For additional information, contact Macromedia, 600 Townsend, San Francisco, CA 94103, or call 415/252-2000.

MAKE A NOTE OF IT
For managers looking for a product that works well for groups trying to put together a presentation, Lotus Corp. has thrown its hat into the graphics ring with Freelance Graphics 96, a program that provides a start-to-finish approach to creating all types of presentations, including reports, plans and proposals. Unlike the other programs previously mentioned, this one stands out from the crowd because it offers team computing, productivity and integration features.
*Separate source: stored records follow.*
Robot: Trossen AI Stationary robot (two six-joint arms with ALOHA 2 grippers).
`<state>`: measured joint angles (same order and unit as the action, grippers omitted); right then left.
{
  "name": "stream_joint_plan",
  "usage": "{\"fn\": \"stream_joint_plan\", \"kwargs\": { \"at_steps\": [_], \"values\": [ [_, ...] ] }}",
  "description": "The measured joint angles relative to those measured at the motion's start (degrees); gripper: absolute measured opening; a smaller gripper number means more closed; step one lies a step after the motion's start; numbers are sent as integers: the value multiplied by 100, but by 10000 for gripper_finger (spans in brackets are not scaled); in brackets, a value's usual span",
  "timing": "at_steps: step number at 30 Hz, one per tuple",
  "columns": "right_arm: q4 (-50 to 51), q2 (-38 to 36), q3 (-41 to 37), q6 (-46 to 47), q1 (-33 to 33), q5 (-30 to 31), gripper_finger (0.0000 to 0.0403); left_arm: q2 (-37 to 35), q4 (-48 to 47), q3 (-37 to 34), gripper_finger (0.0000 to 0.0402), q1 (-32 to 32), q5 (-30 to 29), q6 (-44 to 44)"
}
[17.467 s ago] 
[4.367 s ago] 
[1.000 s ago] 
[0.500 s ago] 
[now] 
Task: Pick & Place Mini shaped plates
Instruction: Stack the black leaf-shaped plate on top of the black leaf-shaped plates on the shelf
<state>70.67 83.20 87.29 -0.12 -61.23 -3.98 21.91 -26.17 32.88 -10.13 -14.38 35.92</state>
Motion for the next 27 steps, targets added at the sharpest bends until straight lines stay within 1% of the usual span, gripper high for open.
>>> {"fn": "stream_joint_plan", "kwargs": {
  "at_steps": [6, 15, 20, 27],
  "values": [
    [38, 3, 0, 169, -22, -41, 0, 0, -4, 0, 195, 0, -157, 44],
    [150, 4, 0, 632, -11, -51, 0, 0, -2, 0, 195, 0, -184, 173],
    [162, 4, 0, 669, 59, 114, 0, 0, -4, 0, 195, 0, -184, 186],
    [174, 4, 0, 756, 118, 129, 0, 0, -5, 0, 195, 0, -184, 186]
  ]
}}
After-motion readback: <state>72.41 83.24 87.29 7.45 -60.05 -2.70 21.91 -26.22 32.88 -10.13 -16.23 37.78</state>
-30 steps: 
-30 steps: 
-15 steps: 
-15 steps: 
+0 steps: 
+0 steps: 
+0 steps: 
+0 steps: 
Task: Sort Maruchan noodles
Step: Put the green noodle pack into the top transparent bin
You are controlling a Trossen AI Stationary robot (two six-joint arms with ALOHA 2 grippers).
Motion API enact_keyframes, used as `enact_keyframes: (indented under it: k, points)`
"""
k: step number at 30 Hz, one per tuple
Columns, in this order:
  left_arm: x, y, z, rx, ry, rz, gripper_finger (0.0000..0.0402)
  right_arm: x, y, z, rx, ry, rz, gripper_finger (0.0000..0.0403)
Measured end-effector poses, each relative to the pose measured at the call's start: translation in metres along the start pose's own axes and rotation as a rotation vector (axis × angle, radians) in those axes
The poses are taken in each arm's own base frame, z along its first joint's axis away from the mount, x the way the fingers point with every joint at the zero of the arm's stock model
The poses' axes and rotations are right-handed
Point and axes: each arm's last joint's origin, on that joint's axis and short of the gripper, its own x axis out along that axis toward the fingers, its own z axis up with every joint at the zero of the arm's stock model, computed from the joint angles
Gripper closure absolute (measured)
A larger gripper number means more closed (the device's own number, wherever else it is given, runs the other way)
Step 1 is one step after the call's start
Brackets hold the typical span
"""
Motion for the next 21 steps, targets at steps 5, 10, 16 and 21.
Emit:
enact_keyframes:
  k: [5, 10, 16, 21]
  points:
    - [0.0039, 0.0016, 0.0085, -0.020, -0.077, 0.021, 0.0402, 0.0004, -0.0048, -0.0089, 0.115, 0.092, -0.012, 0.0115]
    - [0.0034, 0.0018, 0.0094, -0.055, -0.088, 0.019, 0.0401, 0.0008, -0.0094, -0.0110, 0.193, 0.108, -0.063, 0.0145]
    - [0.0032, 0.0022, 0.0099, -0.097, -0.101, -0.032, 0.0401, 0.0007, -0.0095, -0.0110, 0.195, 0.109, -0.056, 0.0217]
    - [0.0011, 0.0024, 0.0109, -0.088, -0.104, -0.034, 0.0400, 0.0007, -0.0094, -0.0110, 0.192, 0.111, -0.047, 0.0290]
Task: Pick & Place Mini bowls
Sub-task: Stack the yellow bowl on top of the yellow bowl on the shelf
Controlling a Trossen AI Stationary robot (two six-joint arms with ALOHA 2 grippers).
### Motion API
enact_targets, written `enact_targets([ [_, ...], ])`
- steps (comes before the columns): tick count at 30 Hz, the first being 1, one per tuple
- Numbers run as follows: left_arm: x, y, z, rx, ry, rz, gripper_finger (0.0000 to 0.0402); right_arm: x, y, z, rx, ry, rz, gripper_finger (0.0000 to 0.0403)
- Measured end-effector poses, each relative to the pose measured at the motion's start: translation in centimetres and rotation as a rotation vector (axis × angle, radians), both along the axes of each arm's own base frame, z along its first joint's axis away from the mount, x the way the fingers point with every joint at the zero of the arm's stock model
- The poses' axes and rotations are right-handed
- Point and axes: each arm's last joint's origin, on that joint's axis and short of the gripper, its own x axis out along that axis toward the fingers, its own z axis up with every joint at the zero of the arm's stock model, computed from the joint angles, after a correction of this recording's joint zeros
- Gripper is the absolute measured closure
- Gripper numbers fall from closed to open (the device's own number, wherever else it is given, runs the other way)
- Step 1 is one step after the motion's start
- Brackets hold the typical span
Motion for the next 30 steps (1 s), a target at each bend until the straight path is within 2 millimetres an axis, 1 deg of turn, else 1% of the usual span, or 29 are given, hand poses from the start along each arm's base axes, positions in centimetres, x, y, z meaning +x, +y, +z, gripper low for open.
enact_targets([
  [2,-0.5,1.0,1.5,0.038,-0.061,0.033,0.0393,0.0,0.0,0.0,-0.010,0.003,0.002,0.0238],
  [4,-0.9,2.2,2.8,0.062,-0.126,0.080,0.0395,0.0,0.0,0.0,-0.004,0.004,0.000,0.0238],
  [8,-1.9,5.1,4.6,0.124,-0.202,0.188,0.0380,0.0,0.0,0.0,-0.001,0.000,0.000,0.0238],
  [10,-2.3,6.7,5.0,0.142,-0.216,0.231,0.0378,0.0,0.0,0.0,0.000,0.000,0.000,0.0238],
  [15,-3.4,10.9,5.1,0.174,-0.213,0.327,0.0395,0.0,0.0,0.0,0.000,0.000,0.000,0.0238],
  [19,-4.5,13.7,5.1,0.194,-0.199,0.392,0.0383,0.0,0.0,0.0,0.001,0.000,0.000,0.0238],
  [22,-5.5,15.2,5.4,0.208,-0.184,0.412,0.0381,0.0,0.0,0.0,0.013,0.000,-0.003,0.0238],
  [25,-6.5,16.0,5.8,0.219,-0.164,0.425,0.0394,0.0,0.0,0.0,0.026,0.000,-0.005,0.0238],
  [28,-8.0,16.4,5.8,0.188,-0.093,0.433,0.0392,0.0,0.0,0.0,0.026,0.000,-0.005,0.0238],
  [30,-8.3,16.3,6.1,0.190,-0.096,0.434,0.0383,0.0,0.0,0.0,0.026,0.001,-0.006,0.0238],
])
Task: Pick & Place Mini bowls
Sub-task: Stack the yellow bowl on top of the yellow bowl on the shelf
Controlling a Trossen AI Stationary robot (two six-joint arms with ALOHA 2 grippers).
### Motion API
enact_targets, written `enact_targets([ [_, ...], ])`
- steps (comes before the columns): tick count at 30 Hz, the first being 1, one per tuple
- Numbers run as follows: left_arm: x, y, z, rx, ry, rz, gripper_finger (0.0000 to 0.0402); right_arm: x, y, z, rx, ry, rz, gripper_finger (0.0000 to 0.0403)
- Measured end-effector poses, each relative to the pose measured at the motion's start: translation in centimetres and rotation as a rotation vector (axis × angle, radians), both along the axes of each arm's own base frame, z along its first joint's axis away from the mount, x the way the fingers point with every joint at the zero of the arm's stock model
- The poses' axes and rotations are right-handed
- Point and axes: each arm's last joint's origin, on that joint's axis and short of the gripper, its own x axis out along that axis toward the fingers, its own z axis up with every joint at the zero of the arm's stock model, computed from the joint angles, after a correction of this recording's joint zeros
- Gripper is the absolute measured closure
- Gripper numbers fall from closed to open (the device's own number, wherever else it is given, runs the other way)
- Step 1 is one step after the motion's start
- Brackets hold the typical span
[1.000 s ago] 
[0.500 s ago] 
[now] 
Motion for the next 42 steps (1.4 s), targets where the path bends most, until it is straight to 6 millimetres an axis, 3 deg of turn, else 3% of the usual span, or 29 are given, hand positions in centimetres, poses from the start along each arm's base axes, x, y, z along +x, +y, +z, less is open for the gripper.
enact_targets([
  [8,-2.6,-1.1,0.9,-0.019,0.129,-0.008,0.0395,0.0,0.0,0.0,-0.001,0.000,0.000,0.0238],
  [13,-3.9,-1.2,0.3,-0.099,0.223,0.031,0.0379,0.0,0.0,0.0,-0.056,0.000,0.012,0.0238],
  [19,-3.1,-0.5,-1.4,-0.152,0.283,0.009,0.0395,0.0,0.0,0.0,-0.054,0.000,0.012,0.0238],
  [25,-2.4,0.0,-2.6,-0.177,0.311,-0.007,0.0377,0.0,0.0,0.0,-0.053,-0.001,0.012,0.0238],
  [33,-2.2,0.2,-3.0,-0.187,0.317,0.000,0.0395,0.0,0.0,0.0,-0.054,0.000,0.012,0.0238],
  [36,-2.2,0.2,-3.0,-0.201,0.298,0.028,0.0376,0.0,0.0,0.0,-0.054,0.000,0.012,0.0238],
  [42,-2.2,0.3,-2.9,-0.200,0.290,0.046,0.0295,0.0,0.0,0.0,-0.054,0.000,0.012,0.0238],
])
The program incorporates specialized tools so you can electronically incorporate feedback and collaborate on a project. The following features help make a team work more efficiently together:

* TeamReview provides mark-up tools that allow team members to make edits or suggestions.

* TeamShow allows users in remote locations to communicate through the program.

* Presentation Reviewer uses custom-designed tools to facilitate the review process and uses a feature called Quick Comments to give reviewers the ability to comment on a presentation.

Freelance Graphics 96 also features interactive charting, diagramming and outlining tools that provide instant visual feedback via a thumbnail sketch. Other enhancements include the ability to transition effects, an integrated animation player, 75 ready-made animated movie clips and sample
sound clips.

To learn more, contact Lotus Development Corp., 55 Cambridge Pkwy., Cambridge, MA 02142, or call 617/577-8500.

Michelle Gamble-Risley is the publisher of California Computer News.